The Indian Constitution consists of three types of emergencies which are:
- Article 352 which is National Emergency.
- President’s Rule in a State comes under Article 356.
- Financial Emergency which comes under Article 360.
Financial Emergency is when the President of India is convinced that there is financial instability or debt of India/any part of India is jeopardized. The President of India can call for a Financial Emergency with the cooperation and support of the Council Ministers. Till now Financial Emergency has never been declared in India.
Who can Impose Financial Emergency?
The President of India is the person who can declare a financial emergency in India if he is convinced that India is financially unstable or there is a threat to the credit of India or its territory, but it can be inspected by the Supreme Court of India. According to the 44th Constitutional Amendment Act of 1978 which states that Supreme Court can review the decision of imposing a Financial Emergency in India.
Approval of the Parliament
The promulgation of Financial Emergency in India should be approved by both the Lok Sabha and the Rajya Sabha within two months of its issuance.
After the approval from both Lok Sabha and Rajya Sabha, the financial emergency is imposed, till the time it is nullified. This suggests two things:
- Parliament’s repeated approval is not needed to continue Financial Emergency.
- Financial Emergency in India will continue as long as it is not revoked, hence no maximum time limit.
A decision of approving the promulgation of Financial Emergency is passed by the houses by a vote of the majority.
It can be revoked anytime by the President of India without the approval of The Parliament.
Consequences of Financial Emergency
There are a few consequences or aftermath of imposing Financial Emergency such as:
- After the approval of the financial emergency, the administrative powers of the Central Government expanded and now it has the power to give financial orders to states on its own.

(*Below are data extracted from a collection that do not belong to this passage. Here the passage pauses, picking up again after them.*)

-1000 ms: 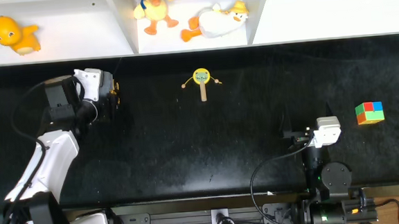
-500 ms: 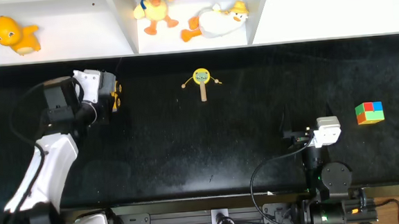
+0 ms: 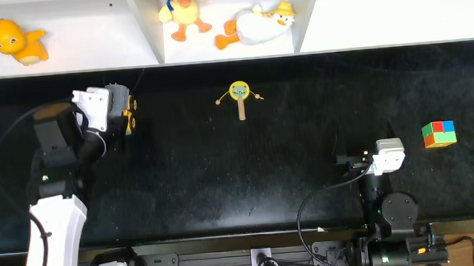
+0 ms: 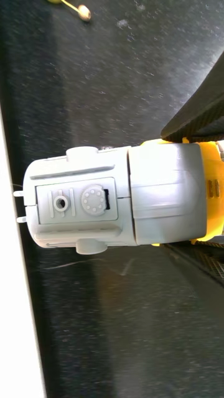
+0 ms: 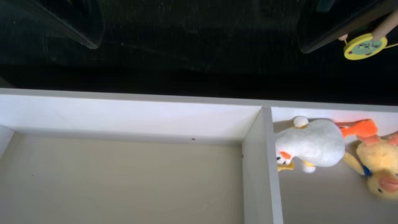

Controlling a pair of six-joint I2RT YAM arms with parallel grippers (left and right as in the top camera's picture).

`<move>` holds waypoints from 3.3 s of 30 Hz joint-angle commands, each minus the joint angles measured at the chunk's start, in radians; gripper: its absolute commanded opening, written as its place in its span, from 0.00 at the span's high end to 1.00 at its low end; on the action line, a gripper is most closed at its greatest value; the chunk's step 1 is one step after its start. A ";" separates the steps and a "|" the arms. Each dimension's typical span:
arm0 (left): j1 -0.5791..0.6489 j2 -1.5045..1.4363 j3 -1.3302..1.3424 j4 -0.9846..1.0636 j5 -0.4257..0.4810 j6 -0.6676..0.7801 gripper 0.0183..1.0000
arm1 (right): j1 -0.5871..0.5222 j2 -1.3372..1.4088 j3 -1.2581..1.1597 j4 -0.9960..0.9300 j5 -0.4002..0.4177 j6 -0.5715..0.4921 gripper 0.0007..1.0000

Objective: Store Toys

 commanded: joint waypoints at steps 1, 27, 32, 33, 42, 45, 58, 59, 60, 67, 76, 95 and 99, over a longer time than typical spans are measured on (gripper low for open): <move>-0.025 0.052 0.126 0.030 0.047 -0.004 0.65 | 0.006 -0.007 -0.013 0.006 0.003 0.008 0.00; -0.043 0.601 0.542 0.153 0.043 -0.008 0.00 | 0.006 -0.007 -0.013 0.006 0.003 0.008 0.01; -0.012 0.517 0.528 0.049 0.043 -0.008 0.00 | 0.006 -0.007 -0.014 0.006 0.003 0.008 0.00; 0.001 0.489 0.515 0.023 0.043 -0.008 0.00 | 0.006 -0.007 -0.014 0.006 0.003 0.008 0.00; -0.010 -0.121 -0.055 -0.014 -0.154 -0.007 0.00 | 0.006 -0.007 -0.014 0.006 0.003 0.008 0.01; -0.053 -0.399 -0.291 0.183 -0.149 -0.008 0.00 | 0.006 -0.007 -0.014 0.006 0.003 0.008 0.00; -0.141 -1.091 -0.718 0.351 -0.190 -0.120 0.00 | 0.006 -0.007 -0.013 0.006 0.003 0.008 0.00; -0.146 -1.101 -0.719 0.351 -0.200 -0.120 0.00 | 0.006 -0.007 -0.014 0.006 0.003 0.008 0.00; -0.151 -1.100 -0.719 0.349 -0.214 -0.121 0.00 | 0.006 -0.007 -0.013 0.006 0.003 0.008 0.00; -0.251 -1.100 -0.719 0.351 -0.202 -0.121 0.00 | 0.006 -0.007 -0.014 0.006 0.003 0.008 0.01; -0.260 -1.100 -0.719 0.351 -0.202 -0.121 0.00 | 0.006 -0.007 -0.013 0.006 0.003 0.008 0.01; -0.260 -1.099 -0.718 0.348 -0.202 -0.121 0.00 | 0.006 0.010 -0.013 0.006 0.003 0.008 0.01; -0.260 -1.099 -0.718 0.348 -0.202 -0.121 0.00 | 0.011 0.130 0.020 -0.026 0.021 0.008 0.01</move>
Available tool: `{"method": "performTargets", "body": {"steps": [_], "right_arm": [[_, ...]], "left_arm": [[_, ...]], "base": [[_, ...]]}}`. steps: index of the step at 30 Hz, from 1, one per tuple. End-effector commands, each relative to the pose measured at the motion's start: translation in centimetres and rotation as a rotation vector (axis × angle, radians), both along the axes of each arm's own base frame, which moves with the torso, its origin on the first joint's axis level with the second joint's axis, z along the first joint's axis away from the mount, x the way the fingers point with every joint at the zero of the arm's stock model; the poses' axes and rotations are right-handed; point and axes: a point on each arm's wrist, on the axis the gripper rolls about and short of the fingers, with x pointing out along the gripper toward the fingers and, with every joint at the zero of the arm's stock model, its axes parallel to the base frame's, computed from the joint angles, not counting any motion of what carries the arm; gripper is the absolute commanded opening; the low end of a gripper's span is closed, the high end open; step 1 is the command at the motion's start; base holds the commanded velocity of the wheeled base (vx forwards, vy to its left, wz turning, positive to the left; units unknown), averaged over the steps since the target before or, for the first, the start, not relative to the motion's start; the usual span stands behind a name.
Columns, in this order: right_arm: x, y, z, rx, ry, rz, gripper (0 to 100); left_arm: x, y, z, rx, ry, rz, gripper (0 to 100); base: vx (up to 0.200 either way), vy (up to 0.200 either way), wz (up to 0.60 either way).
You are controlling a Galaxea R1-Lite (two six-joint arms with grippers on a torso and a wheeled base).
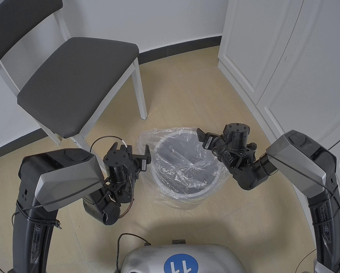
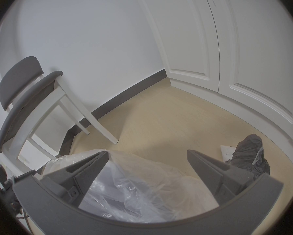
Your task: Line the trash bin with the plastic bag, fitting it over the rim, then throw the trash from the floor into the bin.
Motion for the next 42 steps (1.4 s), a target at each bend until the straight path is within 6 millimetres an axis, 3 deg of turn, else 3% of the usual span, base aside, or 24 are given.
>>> {"method": "performTargets", "body": {"steps": [1, 5, 8, 12, 18, 23, 27, 33, 39, 42], "right_arm": [[0.6, -0.1, -0.9, 0.001, 0.001, -0.006, 100], [2.0, -0.4, -0.7, 0.105, -0.063, -0.025, 100], [1.5, -0.5, 1.4, 0.146, -0.105, -0.022, 100], [-0.9, -0.3, 3.7, 0.139, -0.095, 0.002, 100], [-4.1, 0.2, 5.1, 0.036, -0.074, 0.043, 100], [-9.1, 0.8, 6.3, -0.087, -0.045, 0.118, 100], [-11.1, 0.8, 6.4, -0.152, -0.030, 0.153, 100], [-11.9, 0.5, 5.3, -0.219, 0.006, 0.172, 100], [-12.0, 0.3, 4.0, -0.274, 0.040, 0.180, 100], [-12.2, 0.2, 3.3, -0.303, 0.057, 0.187, 100]], "left_arm": [[0.9, 0.6, 0.0, -0.009, -0.013, 0.023, 100], [1.1, 1.0, 0.0, -0.004, -0.008, 0.034, 100], [1.1, 1.1, -0.5, 0.008, 0.013, 0.035, 100], [1.0, 1.1, -1.5, 0.029, 0.046, 0.034, 100], [0.9, 1.4, -2.4, 0.049, 0.083, 0.037, 100], [1.1, 2.2, -4.6, 0.084, 0.164, 0.033, 100], [1.4, 2.4, -6.6, 0.097, 0.197, 0.038, 100], [0.6, 1.3, -10.3, 0.128, 0.262, 0.000, 100], [0.8, 1.3, -10.3, 0.123, 0.258, 0.005, 100], [1.0, 1.4, -9.2, 0.111, 0.233, 0.010, 100]], "base": [[0.000, 0.000, 0.00], [0.000, 0.000, 0.00], [0.000, 0.000, 0.00], [0.000, 0.000, 0.00], [0.000, 0.000, 0.00], [0.000, 0.000, 0.00], [0.000, 0.000, 0.00], [0.000, 0.000, 0.00], [0.000, 0.000, 0.00], [0.000, 0.000, 0.00]]}}
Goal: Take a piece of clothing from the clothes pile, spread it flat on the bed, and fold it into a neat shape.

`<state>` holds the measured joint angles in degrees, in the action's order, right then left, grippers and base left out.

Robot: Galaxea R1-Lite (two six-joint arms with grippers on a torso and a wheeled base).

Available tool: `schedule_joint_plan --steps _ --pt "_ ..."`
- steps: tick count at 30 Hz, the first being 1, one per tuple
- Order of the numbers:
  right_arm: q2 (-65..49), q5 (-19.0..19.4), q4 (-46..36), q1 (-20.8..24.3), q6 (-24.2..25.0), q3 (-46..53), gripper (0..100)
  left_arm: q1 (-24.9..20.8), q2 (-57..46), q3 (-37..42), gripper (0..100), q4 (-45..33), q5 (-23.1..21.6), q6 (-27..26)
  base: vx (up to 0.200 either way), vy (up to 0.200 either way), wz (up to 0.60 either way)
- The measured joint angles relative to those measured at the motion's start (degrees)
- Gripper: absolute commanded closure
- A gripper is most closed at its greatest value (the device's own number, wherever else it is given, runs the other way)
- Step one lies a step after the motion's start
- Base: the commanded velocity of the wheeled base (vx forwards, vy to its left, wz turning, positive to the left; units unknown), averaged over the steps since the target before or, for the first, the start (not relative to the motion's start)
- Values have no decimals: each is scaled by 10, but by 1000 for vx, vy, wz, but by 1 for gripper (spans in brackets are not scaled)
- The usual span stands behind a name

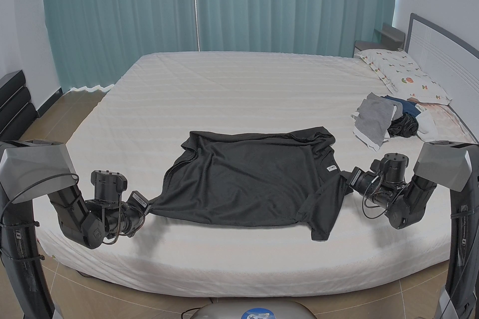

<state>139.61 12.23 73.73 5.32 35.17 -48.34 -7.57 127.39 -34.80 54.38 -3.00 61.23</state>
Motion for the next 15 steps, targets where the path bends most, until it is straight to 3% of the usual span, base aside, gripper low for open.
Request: schedule_joint_plan --steps 9,10,15 --pt "55 -44 -42 21 0 -112 100 9 12 -23 100 8 22 5 0 0 0" --pt "61 -48 -42 22 0 -118 0 12 16 -28 100 14 26 4 0 0 0" --pt "87 -54 -41 25 -2 -138 0 20 31 -37 100 42 37 4 0 0 0"
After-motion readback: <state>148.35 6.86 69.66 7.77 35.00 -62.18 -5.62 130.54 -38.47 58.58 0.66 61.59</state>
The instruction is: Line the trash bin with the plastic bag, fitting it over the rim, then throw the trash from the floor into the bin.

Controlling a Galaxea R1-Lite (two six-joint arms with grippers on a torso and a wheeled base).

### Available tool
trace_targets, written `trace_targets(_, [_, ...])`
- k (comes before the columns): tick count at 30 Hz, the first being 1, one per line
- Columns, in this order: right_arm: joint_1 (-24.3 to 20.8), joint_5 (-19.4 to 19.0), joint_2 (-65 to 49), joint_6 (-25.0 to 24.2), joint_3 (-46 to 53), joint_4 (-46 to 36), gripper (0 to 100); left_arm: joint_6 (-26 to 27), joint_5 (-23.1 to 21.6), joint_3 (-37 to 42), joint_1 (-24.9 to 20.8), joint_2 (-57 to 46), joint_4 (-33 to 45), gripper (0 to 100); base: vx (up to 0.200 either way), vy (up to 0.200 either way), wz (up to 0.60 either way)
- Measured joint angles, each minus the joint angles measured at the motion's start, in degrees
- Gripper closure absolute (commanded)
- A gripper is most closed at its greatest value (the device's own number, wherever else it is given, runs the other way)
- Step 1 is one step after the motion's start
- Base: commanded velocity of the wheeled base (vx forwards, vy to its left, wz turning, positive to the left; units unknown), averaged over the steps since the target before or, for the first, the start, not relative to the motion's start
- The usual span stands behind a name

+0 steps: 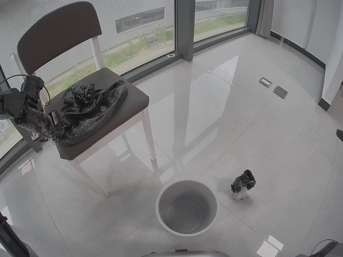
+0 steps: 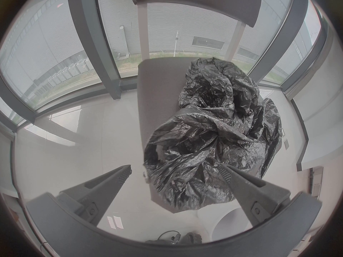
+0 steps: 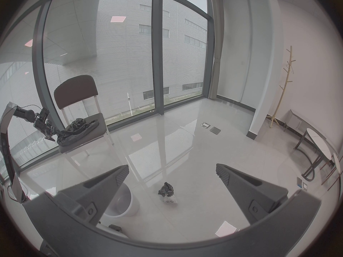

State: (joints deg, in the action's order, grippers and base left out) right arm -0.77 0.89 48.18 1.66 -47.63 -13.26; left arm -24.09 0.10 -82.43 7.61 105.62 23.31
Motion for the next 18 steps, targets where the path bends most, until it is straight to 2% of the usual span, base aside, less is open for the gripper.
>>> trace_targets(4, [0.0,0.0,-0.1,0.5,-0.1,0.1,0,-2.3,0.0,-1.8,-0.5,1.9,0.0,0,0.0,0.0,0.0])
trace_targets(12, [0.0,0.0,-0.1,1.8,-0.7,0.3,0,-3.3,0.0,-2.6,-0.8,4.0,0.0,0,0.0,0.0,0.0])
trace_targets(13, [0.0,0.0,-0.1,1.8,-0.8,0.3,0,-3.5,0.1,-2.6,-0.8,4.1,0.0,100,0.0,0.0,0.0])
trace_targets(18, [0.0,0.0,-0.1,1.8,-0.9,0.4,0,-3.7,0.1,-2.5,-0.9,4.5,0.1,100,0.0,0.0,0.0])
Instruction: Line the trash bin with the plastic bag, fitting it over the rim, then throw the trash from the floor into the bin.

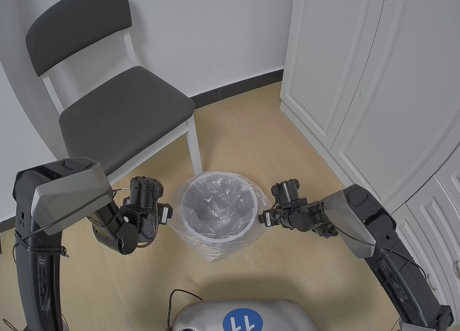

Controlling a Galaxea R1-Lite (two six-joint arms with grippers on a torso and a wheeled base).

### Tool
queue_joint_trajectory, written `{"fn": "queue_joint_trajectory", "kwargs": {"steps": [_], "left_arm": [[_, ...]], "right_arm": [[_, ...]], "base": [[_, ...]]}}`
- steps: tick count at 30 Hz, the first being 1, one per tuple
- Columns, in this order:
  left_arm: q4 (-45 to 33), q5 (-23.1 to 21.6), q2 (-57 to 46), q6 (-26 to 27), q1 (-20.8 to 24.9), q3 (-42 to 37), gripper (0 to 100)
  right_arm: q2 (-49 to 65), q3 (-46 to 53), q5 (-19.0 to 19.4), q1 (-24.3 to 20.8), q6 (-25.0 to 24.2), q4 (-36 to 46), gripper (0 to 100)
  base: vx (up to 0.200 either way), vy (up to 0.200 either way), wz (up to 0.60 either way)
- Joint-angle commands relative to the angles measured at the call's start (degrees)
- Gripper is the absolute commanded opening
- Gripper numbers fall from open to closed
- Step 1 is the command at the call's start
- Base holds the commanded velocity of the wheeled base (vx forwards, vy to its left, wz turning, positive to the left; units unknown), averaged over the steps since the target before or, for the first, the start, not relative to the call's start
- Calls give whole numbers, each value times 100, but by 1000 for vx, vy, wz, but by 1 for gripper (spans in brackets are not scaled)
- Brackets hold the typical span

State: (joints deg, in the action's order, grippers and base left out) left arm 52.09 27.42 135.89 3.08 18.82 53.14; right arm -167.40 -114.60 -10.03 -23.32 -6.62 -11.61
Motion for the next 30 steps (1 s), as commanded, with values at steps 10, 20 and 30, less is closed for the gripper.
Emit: {"fn": "queue_joint_trajectory", "kwargs": {"steps": [10,20,30], "left_arm": [[548,-8,228,17,51,-313,100],[284,-43,280,377,368,39,100],[135,141,614,421,746,601,100]], "right_arm": [[-47,1,-570,29,56,-61,100],[876,527,-658,-182,-94,-167,100],[1641,1608,-631,-261,231,-430,100]], "base": [[0,0,0],[0,0,0],[0,0,0]]}}
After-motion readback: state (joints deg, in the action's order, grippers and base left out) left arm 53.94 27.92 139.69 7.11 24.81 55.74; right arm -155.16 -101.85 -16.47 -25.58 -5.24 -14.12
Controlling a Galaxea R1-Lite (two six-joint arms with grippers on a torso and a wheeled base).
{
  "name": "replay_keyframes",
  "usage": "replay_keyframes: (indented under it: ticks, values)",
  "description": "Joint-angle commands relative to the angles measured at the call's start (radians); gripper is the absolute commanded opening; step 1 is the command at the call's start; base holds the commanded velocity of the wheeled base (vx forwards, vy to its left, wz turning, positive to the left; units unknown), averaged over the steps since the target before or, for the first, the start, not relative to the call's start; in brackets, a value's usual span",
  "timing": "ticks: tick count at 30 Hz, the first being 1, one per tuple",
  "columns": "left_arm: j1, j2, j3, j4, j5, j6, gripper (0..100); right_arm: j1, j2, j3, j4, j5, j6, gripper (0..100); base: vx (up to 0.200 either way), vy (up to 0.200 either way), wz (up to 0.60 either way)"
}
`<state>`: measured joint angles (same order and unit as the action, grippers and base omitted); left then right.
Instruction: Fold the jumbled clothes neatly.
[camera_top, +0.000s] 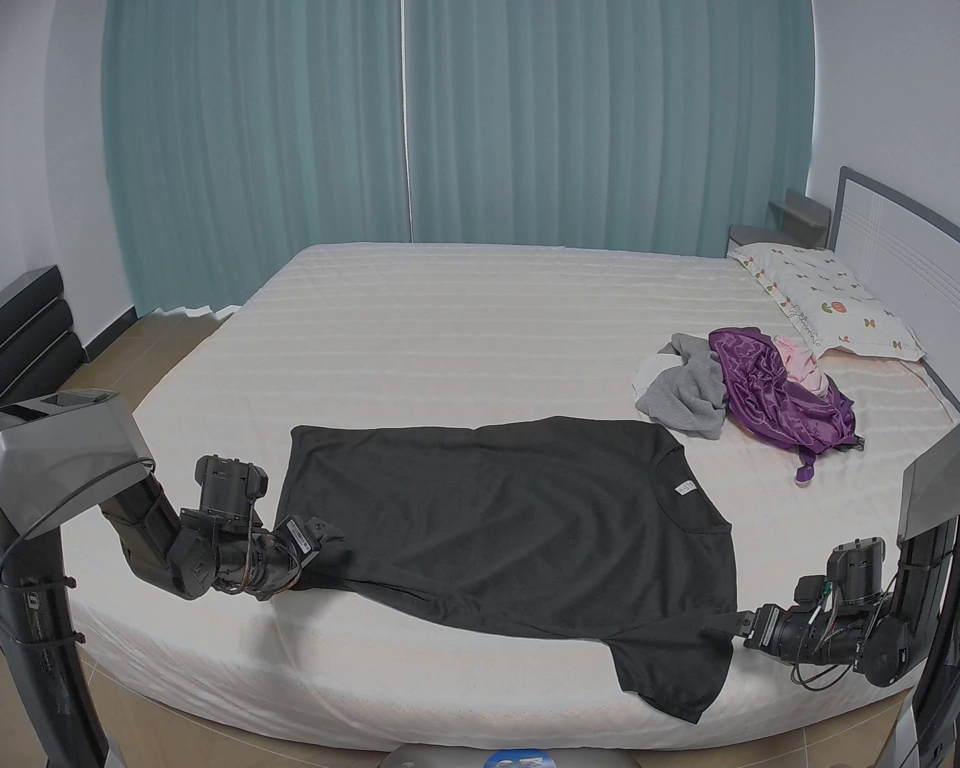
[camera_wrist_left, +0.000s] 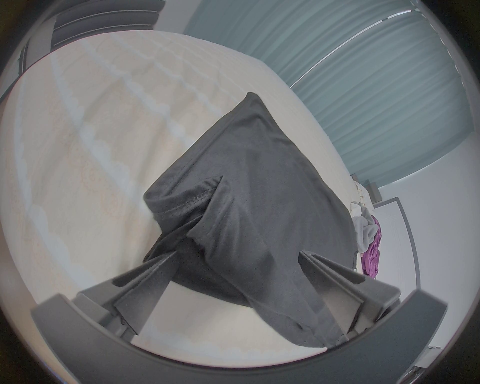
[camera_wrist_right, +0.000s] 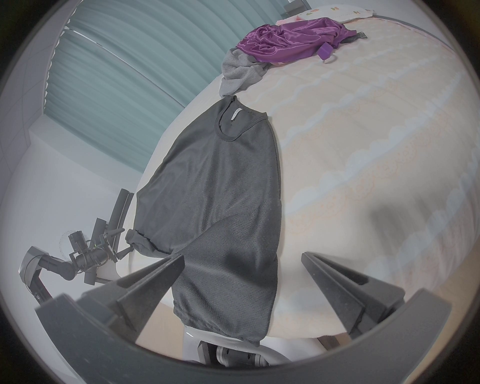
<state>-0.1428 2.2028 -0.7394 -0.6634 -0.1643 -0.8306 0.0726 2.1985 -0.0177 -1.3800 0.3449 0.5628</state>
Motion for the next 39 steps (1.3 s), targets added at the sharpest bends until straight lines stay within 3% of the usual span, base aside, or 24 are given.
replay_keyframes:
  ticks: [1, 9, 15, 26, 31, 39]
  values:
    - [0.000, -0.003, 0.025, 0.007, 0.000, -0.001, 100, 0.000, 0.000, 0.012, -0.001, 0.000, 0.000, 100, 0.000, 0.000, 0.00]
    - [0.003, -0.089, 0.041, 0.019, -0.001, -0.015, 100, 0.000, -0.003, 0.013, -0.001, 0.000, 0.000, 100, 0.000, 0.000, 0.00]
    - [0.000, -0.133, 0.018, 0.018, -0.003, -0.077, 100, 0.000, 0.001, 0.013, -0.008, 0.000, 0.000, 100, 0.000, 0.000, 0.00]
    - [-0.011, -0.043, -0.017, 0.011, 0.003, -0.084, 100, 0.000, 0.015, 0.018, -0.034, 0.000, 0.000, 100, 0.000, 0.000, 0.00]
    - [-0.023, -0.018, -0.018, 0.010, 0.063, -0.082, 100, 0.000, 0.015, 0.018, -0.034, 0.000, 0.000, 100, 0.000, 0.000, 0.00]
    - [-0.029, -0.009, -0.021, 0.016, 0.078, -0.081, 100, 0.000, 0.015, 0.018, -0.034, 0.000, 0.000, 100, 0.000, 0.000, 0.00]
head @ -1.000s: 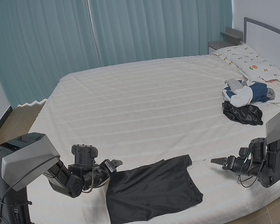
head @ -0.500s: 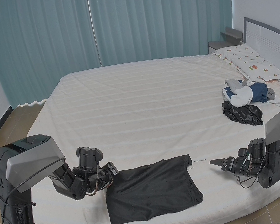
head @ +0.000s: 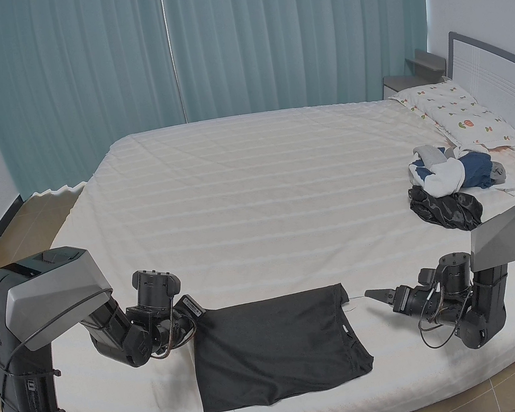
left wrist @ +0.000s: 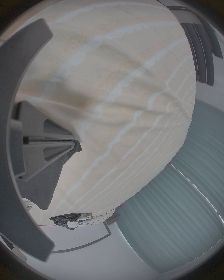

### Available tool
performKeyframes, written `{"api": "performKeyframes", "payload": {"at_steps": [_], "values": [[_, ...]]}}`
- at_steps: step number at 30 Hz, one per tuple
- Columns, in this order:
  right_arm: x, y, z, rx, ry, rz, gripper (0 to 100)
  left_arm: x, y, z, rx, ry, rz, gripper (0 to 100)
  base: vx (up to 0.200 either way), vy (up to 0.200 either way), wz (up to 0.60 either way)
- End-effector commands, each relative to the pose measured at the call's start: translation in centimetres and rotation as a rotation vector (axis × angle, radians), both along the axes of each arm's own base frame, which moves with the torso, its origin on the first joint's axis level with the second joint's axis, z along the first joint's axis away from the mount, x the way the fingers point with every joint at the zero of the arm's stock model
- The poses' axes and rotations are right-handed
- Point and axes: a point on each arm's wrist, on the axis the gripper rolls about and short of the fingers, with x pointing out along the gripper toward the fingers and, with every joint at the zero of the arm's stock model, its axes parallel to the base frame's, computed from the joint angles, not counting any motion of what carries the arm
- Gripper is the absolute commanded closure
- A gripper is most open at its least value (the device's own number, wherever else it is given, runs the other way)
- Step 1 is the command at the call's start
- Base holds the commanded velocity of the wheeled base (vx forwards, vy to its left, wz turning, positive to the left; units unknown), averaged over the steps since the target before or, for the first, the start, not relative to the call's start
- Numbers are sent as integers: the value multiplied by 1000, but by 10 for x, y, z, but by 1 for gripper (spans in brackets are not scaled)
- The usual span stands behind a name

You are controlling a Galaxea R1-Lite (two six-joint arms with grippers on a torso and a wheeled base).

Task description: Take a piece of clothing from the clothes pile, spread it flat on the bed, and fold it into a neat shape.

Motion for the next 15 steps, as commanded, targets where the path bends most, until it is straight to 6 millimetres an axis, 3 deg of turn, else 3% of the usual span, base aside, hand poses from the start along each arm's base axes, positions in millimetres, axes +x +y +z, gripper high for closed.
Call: {"api": "performKeyframes", "payload": {"at_steps": [1, 9, 15], "values": [[13, 26, 5, 6, -58, 56, 0, -2, 1, 3, -14, -1, 16, 100, 0, 0, 0], [50, 68, 7, -6, -35, 113, 0, -1, 2, 3, -44, 7, 40, 100, 0, 0, 0], [65, 77, 8, -10, -24, 124, 0, -2, 2, 1, -47, 11, 35, 100, 0, 0, 0]]}}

- The money bills and financial bills, which have come up for President’s consideration can be reserved.
- The President has the right to order the states to reduce the salary of government employees.
- The President has the right to reduce the salaries of the Central Government officers which are even composed of Supreme Court and High Court Judges.
Hence, in the situation of Financial Emergency in India, the powers of the Centre broaden over the State in terms of Finance.
The Financial Crisis of 1991
In 1991 a serious financial crisis arose, but even at that time, Financial Emergency was not declared. It was the most serious financial crisis that occurred in India. In the 1980s there were compelling and increasing financial imbalances. The total financial deficits of the Centre and the State increased dangerously. This situation was tackled not by imposing Financial Emergency, but by restructuring and depreciating the Indian Rupee.
Covid-19 Crisis
When the lockdown started in March 2020, a writ petition was filed by the Centre for Accountability and Systemic Change (CASC) in the form of a PIL, demanding the declaration of a Financial Emergency in India due to the Covid-19 pandemic. The plea was rejected because the law states that the President needs to be convinced to impose a Financial Emergency. The power is in the hands of The President and the Supreme court can only analyse such petitions.
Why is Financial Emergency Not Appropriate?
The Central Government gets more power in financial matters over the State Government when a financial emergency is imposed, which is a threat to the financial dominance of the state which is against the federal character of India. This can also lead to the President’s dictatorship.
Conclusion
Such provisions were introduced to preserve the dignity of the Indian Constitution. The motive behind the article is to protect the constitution in all scenarios. It helps to improve the functioning of the Central Government in such difficult situations. The President is the head of the country hence he is empowered with such duties to help safeguard the constitution and the people of India. Emergencies come with a lot of responsibilities and drawbacks, and our constitution is prepared for all the circumstances. As seen in many scenarios such as the great depression of the 1930’s Financial Emergency can help in reviving the economy.